29 MAYIS’I ATATÜRK HAVALİMANI’NDA KUTLAYACAĞIZ
Sermaye sahiplerinden devletin memuruna kadar herkesi tehdit edip ülkeye yapılan yatırımları engellemenin ismi siyaset değil ihanettir. Bunlar yalnızca dışarda hazırlanan projelerde kendilerine verilen misyonu yaparlar. Ülkenin her kazanımına balta vurmayı siyaset sanan bu güruhu zavallılığı ile başbaşa bırakıyoruz. Dikili tek bir ağaçları, hiçbir hizmetleri olmayanların yalnızca yıkmakla, nefret lisanı ile kendilerini göstermelerini devraldıları faşist mirasa bağlıyoruz. Varsın onlar İstanbul’a hizmet diye musluk açmaya devam etsinler. 29 Mayıs’ı da Bay Kemal istersen sen de gel, Atatürk Havalimanı’nda kutlayacağız. Sen 700 kişiyi falan topla oraya götür. Fakat biz orada 29 Mayıs İstanbul’un fethini kurlayacağız. O gün ağazı dikeceğiz ve inşallah bahçenin temelini de atacağız.
RİZE-ARTVİN HAVALİMANI
Geçtiğimiz hafta hizmete açtığımız Rize-Artvin Havalimanı bu yıl hayata geçirdiğimiz dev projelerden birisidir. Azerbaycan Devlet Lideri Sayın Aliyev’e ve Cumhur İttifakı’nın başka ortakları Sayın Bahçeli ve Sayın Destici’ye, tüm milletimize çok teşekkür ediyorum. Dünyada deniz üzerinde 5 havalimanı var, 2’si bizim ülkemizde. Her ne kadar kimi gafiller bu havalimanına bile kulp takmaya kalksalar da biz milletimizin heyecanını, şükran hislerini gördük. 70 bin kişinin katıldığı açılış bizler için gurur verici oldu. Ülkemizin Karadeniz kıyısındaki son kentleri olan Rize ve Artvin’in ekonomik potansiyelini en üst düzeyde kullanabilmesini sağlayacak bu havalimanının güzel olmasını diliyorum.
2023 SEÇİMLERİ
2023’ü Cumhuriyet’in doruğu değil, yeni bir başlangıç haline dönüştürmektir. Bir final değil, büyük ve güçlü Türkiye için bir milat, yeni bir başlangıç olacaktır. Esasen AK Parti’nin kazandığı her seçim bu türlü bir başlangıçtır. 2002 Kasım seçimleri istikrar ve itimat arayan Türkiye’nin ayak sesiydi. Vesayete meydan okuduğumuz 2007 seçimleri demokrasi ve özgürlük haykırışıydı. Eser ve hizmetle girdiğimiz 2011 seçimleri çağ atlatma çabamızın başlangıcıydı. Darbecilere ve onları kullananlara yanıtımızı 2018 seçimleriyle verdik.

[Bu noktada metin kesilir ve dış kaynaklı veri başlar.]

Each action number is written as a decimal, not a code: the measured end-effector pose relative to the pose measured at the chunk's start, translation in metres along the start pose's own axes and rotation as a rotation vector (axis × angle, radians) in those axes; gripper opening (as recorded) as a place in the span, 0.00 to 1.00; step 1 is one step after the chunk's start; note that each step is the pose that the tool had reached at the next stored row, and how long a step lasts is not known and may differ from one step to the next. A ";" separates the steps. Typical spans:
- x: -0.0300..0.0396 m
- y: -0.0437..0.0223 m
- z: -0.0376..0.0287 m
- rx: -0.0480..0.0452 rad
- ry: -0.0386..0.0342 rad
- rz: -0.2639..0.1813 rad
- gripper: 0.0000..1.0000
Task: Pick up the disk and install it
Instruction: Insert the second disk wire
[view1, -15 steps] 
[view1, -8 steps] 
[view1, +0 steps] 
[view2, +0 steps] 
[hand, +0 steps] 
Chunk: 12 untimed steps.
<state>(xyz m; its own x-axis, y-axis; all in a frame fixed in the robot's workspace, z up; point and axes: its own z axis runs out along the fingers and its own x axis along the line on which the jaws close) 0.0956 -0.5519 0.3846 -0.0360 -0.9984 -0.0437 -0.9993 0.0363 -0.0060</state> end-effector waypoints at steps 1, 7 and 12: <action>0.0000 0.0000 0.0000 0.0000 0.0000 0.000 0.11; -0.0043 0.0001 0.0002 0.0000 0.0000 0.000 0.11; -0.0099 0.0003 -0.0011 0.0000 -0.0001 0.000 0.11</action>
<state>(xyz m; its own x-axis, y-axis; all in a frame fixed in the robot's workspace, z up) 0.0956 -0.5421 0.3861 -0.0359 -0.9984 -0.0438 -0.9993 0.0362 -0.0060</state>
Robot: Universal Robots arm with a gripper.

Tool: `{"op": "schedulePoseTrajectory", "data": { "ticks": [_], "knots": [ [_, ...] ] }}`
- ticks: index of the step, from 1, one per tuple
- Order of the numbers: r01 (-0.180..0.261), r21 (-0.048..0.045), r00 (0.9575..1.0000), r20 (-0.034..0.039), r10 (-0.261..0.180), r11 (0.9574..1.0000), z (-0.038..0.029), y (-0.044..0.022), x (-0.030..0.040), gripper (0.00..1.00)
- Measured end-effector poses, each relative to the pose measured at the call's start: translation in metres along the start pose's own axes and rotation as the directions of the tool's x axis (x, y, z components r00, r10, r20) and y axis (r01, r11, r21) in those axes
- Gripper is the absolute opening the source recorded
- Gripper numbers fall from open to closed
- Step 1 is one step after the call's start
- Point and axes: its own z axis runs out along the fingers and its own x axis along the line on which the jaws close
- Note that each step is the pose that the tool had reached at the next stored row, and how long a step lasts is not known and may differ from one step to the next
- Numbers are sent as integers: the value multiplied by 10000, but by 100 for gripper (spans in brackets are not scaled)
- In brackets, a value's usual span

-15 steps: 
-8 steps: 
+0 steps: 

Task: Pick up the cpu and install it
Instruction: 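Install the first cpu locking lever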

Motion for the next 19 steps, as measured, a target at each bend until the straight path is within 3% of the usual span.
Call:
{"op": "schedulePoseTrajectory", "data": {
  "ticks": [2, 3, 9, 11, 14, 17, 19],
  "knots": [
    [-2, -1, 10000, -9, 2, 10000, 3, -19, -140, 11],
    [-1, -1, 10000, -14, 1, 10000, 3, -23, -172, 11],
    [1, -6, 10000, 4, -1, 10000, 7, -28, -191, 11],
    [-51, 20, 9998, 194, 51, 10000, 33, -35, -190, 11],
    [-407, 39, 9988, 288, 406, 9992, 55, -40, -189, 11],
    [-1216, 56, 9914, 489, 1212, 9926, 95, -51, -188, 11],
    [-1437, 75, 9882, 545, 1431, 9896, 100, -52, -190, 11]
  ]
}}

2023 seçimleri de büyük ve güçlü Türkiye gayemizin kilit taşı olacaktır. Bu tablo bizim kadar bölgemiz ve ülkemiz üzerinde hesapları olanların da dikkatini çekmektedir. Bu güçler içeride kendi senaryolarına uygun siyasetçi, STK’cı, medya mensubu kılıklı aktörler bulabilmektedir.
Kumpasla geldikleri koltuklarını herkese duymak istediklerini söyleyen, palavrası, iftirayı siyaset diye pazarlayan, ülke ve milletin hayrına tek kelamı olmayan karikatür tiplerin cüretlerinin arttığını görüyoruz. Bunlar milletin ferasetini yenebileceklerini sanan zavallılardır. Milletimiz Demokrat Parti’den beri şamar üstüne şamar indirmelerine karşın tıpkı zihniyetle yollarına devam etmelerini ibretle izliyoruz. 2023’te defterlerini dürecek, siyaset arşivine havale edeceğiz.
Teşkilatlarımıza, milletvekillerimize, belediye liderlerimize alanda olmalarını, milletimizin gönlünü kazanmak için çalışmalarını tavsiye etmemin sebebi budur.